I brought it up multiple times during our call and he said it was bad or simply talked over me. He saw lots of examples in the wild and said it was bad. I came up with a better, more elegant solution, and he credited someone else. then he decided after the call that the StrongParams idea he came up with (?!) was better.

jfc i'm getting pissy again.

  • 3
    See, this is why I'm somewhat scared of working in that branch in the future.
    God the guy sucks
  • 0
    that sounds like a person, which knows about leadership. not.
  • 1
    If you call him on this he will just mansplain it.

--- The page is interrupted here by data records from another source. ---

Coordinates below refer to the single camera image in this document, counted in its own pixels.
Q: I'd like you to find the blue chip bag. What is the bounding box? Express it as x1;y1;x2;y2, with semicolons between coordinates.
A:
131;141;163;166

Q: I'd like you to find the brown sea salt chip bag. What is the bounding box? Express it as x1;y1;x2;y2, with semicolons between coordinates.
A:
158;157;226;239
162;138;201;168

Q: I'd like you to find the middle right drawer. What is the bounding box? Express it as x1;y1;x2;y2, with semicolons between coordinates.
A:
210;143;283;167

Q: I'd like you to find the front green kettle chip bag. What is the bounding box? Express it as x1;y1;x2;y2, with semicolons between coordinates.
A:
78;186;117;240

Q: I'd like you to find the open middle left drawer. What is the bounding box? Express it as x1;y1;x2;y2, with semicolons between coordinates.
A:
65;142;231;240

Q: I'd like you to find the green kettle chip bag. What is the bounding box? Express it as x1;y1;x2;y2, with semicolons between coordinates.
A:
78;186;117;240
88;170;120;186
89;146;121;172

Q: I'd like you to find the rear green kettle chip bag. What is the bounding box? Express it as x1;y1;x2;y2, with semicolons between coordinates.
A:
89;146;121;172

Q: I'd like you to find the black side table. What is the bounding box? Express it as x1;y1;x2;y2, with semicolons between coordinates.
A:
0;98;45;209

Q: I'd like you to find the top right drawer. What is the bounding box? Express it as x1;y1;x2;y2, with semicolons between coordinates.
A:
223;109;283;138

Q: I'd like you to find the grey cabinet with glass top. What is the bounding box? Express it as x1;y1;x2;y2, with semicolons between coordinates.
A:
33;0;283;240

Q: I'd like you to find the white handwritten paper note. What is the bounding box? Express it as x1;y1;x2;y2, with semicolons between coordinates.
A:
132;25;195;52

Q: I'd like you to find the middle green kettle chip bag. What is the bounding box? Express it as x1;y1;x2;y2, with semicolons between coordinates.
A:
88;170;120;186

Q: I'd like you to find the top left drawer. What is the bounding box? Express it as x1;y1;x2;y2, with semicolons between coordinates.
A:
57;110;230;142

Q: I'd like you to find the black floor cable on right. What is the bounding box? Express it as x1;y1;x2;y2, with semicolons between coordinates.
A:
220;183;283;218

I wonder if he has an internal dialog that doesn't include other people.

    Also, if for some reason it doesn't work you can blame him.
  • 8
    Oh, and I finally managed to get him to admit that the ticket's scope is ridiculously large.

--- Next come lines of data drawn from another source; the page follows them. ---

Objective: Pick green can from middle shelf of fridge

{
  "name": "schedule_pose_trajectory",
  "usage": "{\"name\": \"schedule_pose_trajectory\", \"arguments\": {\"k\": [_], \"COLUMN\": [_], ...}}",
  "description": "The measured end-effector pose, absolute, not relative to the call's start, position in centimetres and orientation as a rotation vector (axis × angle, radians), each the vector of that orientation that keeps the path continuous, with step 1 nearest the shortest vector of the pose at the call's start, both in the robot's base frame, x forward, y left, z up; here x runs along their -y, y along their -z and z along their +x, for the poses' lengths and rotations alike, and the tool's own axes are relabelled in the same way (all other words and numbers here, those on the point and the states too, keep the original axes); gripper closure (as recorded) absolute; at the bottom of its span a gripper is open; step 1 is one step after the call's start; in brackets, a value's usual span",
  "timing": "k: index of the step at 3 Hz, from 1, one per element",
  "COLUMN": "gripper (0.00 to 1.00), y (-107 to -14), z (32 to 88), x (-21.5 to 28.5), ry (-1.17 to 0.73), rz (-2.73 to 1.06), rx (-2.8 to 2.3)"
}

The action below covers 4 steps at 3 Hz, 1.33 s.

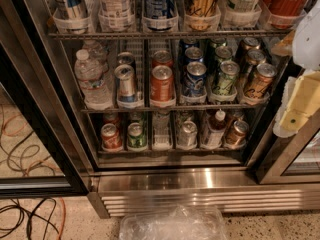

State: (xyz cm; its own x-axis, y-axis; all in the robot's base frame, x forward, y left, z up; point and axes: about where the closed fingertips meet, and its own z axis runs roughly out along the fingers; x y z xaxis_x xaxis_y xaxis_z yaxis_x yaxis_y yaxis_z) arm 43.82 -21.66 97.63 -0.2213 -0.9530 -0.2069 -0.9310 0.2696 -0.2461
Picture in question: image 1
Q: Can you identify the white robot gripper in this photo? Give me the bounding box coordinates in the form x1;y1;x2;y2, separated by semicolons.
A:
271;0;320;138

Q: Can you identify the green can shelf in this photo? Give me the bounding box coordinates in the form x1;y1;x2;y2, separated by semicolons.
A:
210;46;233;71
127;122;146;148
207;37;227;55
212;61;240;96

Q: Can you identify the gold can front middle shelf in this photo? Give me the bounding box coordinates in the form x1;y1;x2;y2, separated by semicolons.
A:
243;63;277;99

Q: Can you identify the gold can shelf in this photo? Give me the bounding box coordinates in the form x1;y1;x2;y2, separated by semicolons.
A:
235;37;261;62
240;49;267;75
243;63;277;99

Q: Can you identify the gold can rear middle shelf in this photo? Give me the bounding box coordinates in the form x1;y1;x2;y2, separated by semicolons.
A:
235;37;261;62

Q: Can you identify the red cola bottle top shelf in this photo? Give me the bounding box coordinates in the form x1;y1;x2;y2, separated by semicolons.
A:
262;0;307;29

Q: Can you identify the brown can bottom shelf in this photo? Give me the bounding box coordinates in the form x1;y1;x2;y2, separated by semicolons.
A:
225;120;249;146

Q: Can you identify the right glass fridge door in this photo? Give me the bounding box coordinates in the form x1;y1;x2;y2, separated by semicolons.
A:
256;110;320;184

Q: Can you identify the glass fridge door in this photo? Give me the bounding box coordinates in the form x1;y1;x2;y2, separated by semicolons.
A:
256;110;320;184
0;42;88;199

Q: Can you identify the blue can front middle shelf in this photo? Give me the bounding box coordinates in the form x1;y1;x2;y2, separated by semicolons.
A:
182;62;207;97

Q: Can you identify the yellow can top shelf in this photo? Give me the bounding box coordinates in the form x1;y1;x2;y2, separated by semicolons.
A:
183;0;218;31

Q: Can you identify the blue can rear middle shelf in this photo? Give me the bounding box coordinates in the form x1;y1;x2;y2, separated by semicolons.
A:
179;39;200;55

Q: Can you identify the silver can bottom shelf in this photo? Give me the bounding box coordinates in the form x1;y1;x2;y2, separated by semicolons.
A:
178;121;197;148

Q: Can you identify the silver can shelf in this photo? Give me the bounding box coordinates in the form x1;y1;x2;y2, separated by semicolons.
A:
178;121;197;148
117;52;135;67

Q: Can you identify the orange can front middle shelf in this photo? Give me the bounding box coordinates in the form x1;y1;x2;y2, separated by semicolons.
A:
151;65;174;102

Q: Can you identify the orange can shelf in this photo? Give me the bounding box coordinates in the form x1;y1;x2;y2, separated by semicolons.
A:
151;65;174;102
152;50;174;68

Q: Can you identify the orange can rear middle shelf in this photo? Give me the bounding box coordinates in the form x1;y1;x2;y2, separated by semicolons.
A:
152;50;174;68

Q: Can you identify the blue white can top shelf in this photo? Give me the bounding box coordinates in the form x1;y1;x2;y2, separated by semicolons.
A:
144;0;176;31

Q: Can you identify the stainless steel fridge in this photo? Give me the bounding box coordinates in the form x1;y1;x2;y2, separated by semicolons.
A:
0;0;319;218

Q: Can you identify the silver blue can front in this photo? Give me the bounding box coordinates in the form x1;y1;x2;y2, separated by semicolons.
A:
115;64;136;102

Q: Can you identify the green can bottom shelf front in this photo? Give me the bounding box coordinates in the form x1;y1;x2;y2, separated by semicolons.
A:
127;122;146;148

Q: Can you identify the silver can rear middle shelf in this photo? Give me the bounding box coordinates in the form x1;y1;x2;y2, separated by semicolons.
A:
117;52;135;67

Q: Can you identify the white label can top shelf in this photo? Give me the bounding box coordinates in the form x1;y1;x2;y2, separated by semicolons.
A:
100;0;135;31

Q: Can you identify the red can bottom shelf front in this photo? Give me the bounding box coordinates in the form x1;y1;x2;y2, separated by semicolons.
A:
101;123;122;150

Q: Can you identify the blue striped can top left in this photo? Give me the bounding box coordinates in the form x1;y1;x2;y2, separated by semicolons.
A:
55;0;88;22

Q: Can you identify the left glass fridge door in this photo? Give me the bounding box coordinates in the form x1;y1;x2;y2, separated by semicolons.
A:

    In his words: "completely overwhelming and completely unrealistic," amounts to "several months of work," and should be broken up.

    Bloody finally.
    How did he not realize this before? did he not pay attention? did he not care?

    As much as Ilike working on something until it's finished, I kinda want to see progress and cross things off. and I totally don't want to double or triple (or 10x) my workload with the endless merge conflicts that would absolutely happen since I'm rewriting part of basically every model and controller in the application while there's active development going on.

    jfc again.
  • 4
    @Demolishun Mansplaining is very real lol

    @Ranchu @rootofskynet I like him; he's friendly and very understanding of the personal things, but he doesn't seem to listen very well.
  • 3
    With any Peter principled manchild manager, I've found you basically have to make the failure theirs before they'll even consider entertaining the idea they're wrong. Then they take credit for your work. They're so far our of their depth they can't see the light of day, so in their mind their entire job is putting out faerie fire. I feel for you. 🤦‍♀️
  • 4
    @Root I usualy use inception for this.

    Drop the idea a few times, and pretend to struggle with the task, then ask for help, until he "comes up" with a "new" idea. Then say "thats impossible".
    He will try and prove that "his" idea is the correct solution....

    You will not get credit - but with this type of a-hole manager, you never will.
  • 1
    This is so relatable. I don't know if its because of his ego or he secretly finds you professionally intimidating. Nevertheless, he should step out of himself and listen to your points more actively.

    You, on the other hand, can perfect your skills for emphasizing on points and standing your grounds when you know you're absolutely right.

    It maybe followed by a heated discussion once or twice, which will end with you being right, but in the end you will earn respect, and my ++
  • 1
    i remember we talked about this...

    Bloody christ.... That refactoring is like the cartoon scenes where a boat is leaking water and they realize that putting fingers and toes in the holes won't help, they'll still drown.

    Even IF you can plug all the places where this occurs, a fuckton of subtle regressions is likely.

    Dang.... :/ And that guy sounds like he needs to develop some brain.

    If someone would come up with something big as that, I would definitely thank him/her for being brave and having the guts to tackle that beast.